Serial KinderMiner (SKiM) is general literature-based discovery system for querying all ~32 million PubMed abstracts.

This repository provides the python script for SKiM, a general literature-based discovery system for uncovering unknown public knowledge from all ~32 million PubMed articles. This project is by the Stewart Computational Biology Group (https://morgridge.org/research/regenerative-biology/bioinformatics/) at the Morgridge Institute for Research, Madison, WI, USA.

A backend PubMed text index is required for executing SKiM. The code for building the backend PubMed text index is available at https://github.com/iross/km_indexer. In SKiM_chtc_query2.py, the user should assign their backend PubMed text index for the variable URL_BASE in line 13. The user should change the username and password in line 14, if applicable.

We applied SKiM for repurposing drugs for four diseases from Swanson's work, Raynaud's disease, migraine, Alzheimer's disease and schizophrenia. We compiled three lexicons from various resources for the study. The diseases lexicon was compiled from UMLS Metathesaurus and SNOMED CT (https://github.com/stewart-lab/Diseases_lexicon). The drugs lexicon was compiled from UMLS Metathesaurus, DrugBank and PharmGKB (https://github.com/CutaneousBioinf/LiteratureMiningTool/tree/master/DrugDict). For drug repurposing, we used a subset of drugs from the drugs lexicon (https://github.com/stewart-lab/Drugs_subset_for_drugs_repurposing_application). The phenotypes and synonyms lexicon was compiled from Human Phenotypes Ontology (HPO), Phenome Wide Association Studies (PheWAS), and Online Mendelian Inheritance in Man (OMIM) (https://github.com/stewart-lab/Phenotypes_and_symptoms_lexicon). Resources such as UMLS Metathesaurus requires license. Instead of sharing the lexicons, we share the scripts for compiling the lexicons.

We compiled a list of disease-drug associations from Comparative Toxicogenomics Database (CTD), National Drug File - Reference Terminology (NDF-RT), DrugBank and ClinicalKey (https://github.com/stewart-lab/Expert_curated_disease_drug_associations). We used our diseases and drugs lexicon to identify the duplicates across the resources.

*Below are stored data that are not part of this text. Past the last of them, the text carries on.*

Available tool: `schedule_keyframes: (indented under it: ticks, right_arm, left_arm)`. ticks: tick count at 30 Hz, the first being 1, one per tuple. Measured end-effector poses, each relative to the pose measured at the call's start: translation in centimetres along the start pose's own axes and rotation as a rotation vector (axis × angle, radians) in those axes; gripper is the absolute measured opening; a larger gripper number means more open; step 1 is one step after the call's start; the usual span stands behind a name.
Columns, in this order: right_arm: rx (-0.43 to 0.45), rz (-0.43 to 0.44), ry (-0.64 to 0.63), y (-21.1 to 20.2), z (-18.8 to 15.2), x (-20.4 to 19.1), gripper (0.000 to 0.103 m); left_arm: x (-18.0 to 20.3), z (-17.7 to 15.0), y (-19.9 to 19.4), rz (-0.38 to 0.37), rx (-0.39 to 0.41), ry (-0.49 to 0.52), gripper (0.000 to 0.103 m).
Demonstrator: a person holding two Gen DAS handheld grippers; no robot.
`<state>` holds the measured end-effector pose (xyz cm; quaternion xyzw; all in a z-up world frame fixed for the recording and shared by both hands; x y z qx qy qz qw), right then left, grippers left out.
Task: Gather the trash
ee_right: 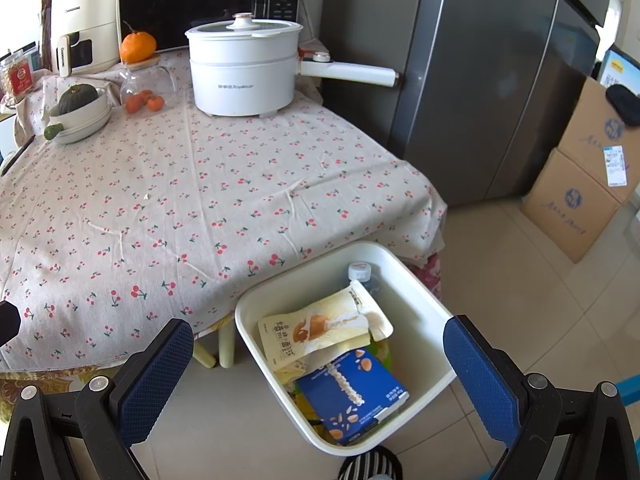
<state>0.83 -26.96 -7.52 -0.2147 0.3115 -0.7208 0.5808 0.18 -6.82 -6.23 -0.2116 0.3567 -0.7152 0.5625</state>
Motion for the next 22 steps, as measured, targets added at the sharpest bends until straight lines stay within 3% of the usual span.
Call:
schedule_keyframes:
  ticks: [22]
  right_arm:
    - [-0.001, 0.000, -0.007, 0.24, -0.17, 0.16, 0.102]
  left_arm:
    - [0.03, -0.04, -0.55, 0.013, 0.020, 0.021, 0.097]
Point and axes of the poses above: each gripper's, at about its wrist camera, not at the fingertips, and y roughly the way its jaws point, x to its right, z to its top, the point moved 3 cm from there along y, roughly the way its jaws point, and after that the axes turned 13 degrees about y, right-handed, at the moved point
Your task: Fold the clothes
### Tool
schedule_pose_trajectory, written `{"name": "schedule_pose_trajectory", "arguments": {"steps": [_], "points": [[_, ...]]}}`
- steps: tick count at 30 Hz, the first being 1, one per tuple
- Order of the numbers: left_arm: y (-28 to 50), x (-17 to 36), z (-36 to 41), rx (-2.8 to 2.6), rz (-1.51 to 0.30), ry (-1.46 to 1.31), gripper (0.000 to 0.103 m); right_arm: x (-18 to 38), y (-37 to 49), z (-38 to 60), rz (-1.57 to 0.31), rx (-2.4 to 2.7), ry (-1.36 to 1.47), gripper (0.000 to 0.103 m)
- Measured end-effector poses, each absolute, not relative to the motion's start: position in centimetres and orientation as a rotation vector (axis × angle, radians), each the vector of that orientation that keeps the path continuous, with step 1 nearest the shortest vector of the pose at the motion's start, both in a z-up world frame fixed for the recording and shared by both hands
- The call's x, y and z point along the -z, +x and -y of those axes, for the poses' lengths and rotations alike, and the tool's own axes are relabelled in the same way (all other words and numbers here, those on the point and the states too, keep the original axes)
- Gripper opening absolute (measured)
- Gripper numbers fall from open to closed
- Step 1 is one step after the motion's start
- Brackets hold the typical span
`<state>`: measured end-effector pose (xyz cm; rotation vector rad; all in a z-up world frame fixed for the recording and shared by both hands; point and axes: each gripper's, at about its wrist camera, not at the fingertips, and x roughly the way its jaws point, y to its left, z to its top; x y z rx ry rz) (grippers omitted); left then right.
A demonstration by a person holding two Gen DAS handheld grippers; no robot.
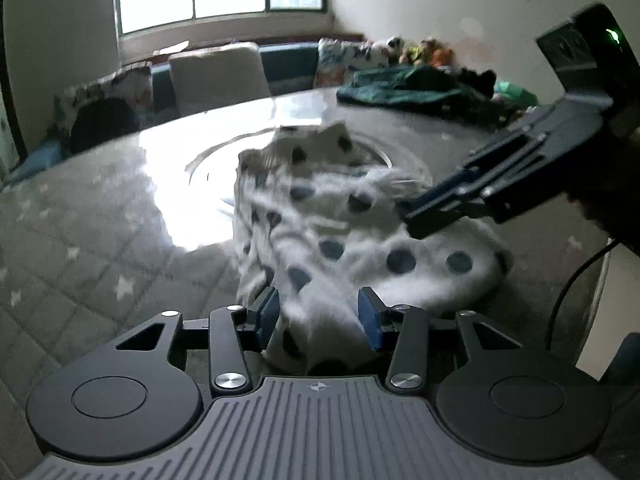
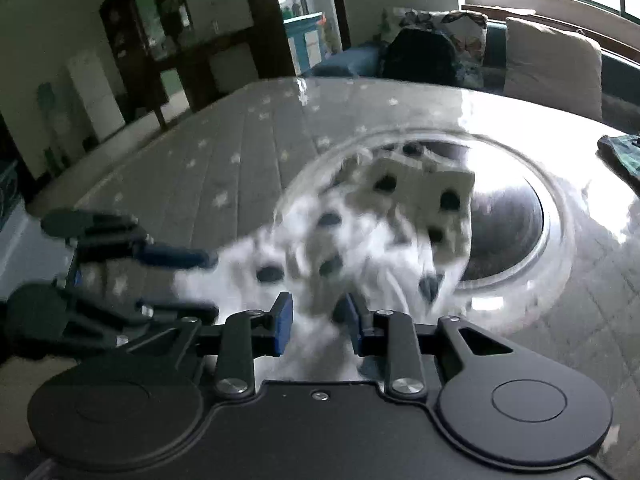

Instead of sharing the associations, we share the scripts for generating disease-drug associations from various resources.

The code for simulation study to find false discovery rate (FDR) is at https://github.com/zijianni/SKiM_simulation.

Display help:
$ python production_SKiM.py -h

Basic syntax for executing SKiM:
$ python production_SKiM.py keyphrase level_1_file level_2_file output_dir num_level2_queries

Example command using the sample A, B and C term files within 'data' directory: $ python production_SKiM.py data/A_term_file.txt data/B_terms_file.txt data/C_terms_file.txt sample_output/ 4

Output is saved within 'sample_output' directory. This directory contains L1_output, L2_output, and SKiM_output directories. The output from level 1 execution (A to Bs) are saved in L1_output directory. The output from level 2 execution (top n Bs to Cs, where n is number) are saved in L2_output directory. The final output is saved in SKiM_output directory. L1_output includes 'queries' directory to save various counts between A and every B, and 'with_ratios' directory to save significantly associated Bs with A. L2_output includes three directories: 'queries' directory to save various counts between every B from top n Bs and Cs, 'with_ratios' directory to save significantly associated Cs with every B, and 'all_bc_output' directory to save all B to C associations and significant Bs to Cs associations. L1_output, L2_output, and SKiM_output directories and their sub directories are created automatically during runtime. Please see sample_output directory for details.

SKiM was developed with Python 3.7.2.

Authors: Kalpana Raja and John Steill

Affiliation: Morgridge Institute for Research, Madison, WI, USA.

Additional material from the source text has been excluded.